The phenomenal success didn't necessarily make him happy. Several times in his book he talks of being grateful for the abiding interest in Bells whilst simultaneously resentful about having everything he does compared to that first record. Despite such stylistically diverse pieces such Ommadawn, the catchy pop and rock of Moonlight Shadow or Family Man, or even the techno-tinged moods of 2005's Light And Shade, he's never quite escaped the gilded cage which his debut album has constructed around him.
It's no great surprise, therefore, that the dancing string motif of the opening track Harbinger is clearly drawn from the same gene pool as the first fruit of his loins. Similarly the stirring bass figures which stoke the engines of Musica Universalis bear a striking resemblance to those underpinning the Viv Stanshall-narrated coda of Tubular Bells.

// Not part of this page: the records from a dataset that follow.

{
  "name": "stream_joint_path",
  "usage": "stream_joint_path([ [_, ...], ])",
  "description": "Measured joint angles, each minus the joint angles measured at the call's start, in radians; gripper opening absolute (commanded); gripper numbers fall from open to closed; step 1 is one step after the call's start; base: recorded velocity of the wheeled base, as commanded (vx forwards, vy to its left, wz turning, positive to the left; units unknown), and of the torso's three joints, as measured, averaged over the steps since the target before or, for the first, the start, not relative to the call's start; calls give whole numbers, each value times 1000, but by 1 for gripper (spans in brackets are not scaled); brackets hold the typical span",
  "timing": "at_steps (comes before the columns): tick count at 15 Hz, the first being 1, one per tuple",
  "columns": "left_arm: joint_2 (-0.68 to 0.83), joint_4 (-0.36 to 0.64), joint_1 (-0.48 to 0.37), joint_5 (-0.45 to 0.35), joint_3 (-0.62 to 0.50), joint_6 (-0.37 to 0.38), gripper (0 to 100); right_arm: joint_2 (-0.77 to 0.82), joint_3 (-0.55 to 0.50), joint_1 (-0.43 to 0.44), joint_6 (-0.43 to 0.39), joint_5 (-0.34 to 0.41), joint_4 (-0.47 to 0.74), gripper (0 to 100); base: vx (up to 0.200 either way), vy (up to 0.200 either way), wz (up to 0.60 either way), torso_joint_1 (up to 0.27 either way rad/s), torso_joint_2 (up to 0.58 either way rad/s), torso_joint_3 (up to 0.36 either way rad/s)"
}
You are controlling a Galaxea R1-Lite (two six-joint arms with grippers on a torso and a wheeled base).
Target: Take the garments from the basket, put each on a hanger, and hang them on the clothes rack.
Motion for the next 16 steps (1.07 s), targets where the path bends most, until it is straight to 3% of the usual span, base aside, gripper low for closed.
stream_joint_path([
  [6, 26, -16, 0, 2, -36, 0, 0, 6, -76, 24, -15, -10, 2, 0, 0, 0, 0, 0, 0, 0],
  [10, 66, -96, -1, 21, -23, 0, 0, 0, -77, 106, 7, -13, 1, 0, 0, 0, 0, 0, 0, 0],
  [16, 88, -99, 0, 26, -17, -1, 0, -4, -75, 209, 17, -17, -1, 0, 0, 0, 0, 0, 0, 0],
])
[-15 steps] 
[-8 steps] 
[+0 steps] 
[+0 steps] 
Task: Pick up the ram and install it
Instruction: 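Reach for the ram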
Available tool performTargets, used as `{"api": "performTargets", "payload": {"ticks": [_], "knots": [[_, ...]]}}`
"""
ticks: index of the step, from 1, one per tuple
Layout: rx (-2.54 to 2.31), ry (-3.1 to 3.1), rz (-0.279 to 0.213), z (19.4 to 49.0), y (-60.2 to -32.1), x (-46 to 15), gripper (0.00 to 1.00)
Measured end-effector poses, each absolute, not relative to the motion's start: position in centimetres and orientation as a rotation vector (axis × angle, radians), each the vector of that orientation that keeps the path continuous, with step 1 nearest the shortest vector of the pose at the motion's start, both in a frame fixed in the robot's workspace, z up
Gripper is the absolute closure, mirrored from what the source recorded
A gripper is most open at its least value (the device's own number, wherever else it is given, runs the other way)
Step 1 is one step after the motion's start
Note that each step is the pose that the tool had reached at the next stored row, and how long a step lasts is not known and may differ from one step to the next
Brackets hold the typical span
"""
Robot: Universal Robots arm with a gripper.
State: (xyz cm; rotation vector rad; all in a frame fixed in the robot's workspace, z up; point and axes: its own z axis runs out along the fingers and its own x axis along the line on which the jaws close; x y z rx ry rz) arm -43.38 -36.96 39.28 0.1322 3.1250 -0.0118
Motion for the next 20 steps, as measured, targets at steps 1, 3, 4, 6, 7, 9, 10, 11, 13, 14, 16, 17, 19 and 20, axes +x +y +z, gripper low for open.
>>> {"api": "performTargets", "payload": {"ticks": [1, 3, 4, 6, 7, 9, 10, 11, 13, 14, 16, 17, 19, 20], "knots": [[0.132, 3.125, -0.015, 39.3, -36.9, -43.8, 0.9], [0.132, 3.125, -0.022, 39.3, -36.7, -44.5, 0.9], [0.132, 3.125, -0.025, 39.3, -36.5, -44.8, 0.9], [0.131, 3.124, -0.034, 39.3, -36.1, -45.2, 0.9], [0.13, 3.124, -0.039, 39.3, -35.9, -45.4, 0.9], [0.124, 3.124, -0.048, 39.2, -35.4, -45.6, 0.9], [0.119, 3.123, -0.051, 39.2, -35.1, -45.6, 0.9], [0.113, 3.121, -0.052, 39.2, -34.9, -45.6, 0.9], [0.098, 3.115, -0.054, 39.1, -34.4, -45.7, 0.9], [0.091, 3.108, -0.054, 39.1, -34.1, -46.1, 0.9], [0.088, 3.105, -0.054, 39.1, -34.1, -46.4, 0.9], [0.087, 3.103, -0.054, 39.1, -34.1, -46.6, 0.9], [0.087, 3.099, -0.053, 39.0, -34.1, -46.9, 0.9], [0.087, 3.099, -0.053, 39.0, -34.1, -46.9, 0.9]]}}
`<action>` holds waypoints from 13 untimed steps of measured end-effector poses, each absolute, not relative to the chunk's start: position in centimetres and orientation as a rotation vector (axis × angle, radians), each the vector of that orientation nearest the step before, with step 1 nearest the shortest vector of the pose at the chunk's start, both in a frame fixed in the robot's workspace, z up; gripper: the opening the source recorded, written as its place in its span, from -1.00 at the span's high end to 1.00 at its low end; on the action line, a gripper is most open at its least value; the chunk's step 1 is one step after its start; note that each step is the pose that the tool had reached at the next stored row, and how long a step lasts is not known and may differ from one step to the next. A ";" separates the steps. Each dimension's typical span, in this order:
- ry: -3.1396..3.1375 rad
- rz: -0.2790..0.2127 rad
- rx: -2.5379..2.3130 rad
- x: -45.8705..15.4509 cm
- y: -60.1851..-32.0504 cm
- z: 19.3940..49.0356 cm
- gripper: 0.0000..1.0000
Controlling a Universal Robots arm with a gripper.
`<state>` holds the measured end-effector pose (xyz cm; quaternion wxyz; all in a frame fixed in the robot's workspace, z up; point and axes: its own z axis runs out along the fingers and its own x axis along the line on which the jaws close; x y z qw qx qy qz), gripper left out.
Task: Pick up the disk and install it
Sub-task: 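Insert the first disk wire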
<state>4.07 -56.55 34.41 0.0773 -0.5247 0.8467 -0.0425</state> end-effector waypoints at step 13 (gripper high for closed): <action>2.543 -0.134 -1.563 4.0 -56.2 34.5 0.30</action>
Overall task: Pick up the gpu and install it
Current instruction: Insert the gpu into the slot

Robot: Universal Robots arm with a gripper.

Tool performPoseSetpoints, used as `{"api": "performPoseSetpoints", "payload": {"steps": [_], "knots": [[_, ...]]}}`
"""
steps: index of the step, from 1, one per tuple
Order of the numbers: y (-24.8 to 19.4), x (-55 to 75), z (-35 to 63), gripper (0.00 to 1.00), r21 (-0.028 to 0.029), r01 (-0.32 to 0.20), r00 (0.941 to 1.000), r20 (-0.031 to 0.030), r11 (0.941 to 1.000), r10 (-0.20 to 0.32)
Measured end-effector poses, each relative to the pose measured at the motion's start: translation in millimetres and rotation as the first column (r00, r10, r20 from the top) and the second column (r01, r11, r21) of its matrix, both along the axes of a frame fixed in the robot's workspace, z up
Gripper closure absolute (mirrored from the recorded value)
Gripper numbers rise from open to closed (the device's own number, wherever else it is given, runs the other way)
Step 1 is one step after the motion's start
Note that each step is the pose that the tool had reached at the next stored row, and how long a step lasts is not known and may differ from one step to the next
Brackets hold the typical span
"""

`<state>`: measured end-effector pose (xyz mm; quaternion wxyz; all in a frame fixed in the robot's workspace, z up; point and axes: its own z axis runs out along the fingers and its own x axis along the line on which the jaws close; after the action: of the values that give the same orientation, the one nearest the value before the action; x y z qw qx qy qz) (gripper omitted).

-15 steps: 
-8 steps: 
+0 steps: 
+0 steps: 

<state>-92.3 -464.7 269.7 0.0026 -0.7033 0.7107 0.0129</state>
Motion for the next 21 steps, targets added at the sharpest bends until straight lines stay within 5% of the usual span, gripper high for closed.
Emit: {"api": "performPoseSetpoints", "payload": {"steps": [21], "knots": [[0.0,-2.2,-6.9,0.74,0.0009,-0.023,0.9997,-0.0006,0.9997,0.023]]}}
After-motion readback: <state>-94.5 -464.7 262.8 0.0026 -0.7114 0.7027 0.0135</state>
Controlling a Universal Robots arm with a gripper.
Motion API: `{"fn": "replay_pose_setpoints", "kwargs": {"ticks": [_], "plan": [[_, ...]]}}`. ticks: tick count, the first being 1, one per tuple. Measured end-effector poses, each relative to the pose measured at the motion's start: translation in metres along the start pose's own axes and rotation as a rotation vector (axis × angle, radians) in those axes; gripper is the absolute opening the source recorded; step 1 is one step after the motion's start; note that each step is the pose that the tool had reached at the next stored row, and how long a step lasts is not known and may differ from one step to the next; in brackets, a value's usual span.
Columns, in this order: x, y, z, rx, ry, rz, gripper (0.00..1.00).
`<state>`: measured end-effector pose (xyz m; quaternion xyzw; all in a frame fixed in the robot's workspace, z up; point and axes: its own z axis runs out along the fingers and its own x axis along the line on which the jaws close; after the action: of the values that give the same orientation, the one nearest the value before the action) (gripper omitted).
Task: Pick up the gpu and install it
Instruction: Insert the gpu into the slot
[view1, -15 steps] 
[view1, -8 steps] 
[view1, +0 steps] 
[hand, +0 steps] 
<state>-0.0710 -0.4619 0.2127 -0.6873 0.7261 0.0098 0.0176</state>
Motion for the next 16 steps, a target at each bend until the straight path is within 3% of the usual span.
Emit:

Back then the guitar was pretty much the star. Here Oldfield's tunes have been threaded into Karl Jenkins' opulent orchestral embroidery. Not surprisingly Music Of The Spheres does sound an awful lot like an Adiemus album at times. Shabda in particular has those choral voices that Jenkins pushed to the fore though mercifully aren’t lumbered with that ridiculous invented 'ethnic' language which Jenkins devised.
Perhaps because Oldfield's presence is limited to a few cameo appearances the album lacks the personality and tension which he achieved with side one of Tubular Bells. And if that seems unfair then it's because so much of Music Of The Spheres sounds like an old arrival rather than a new departure.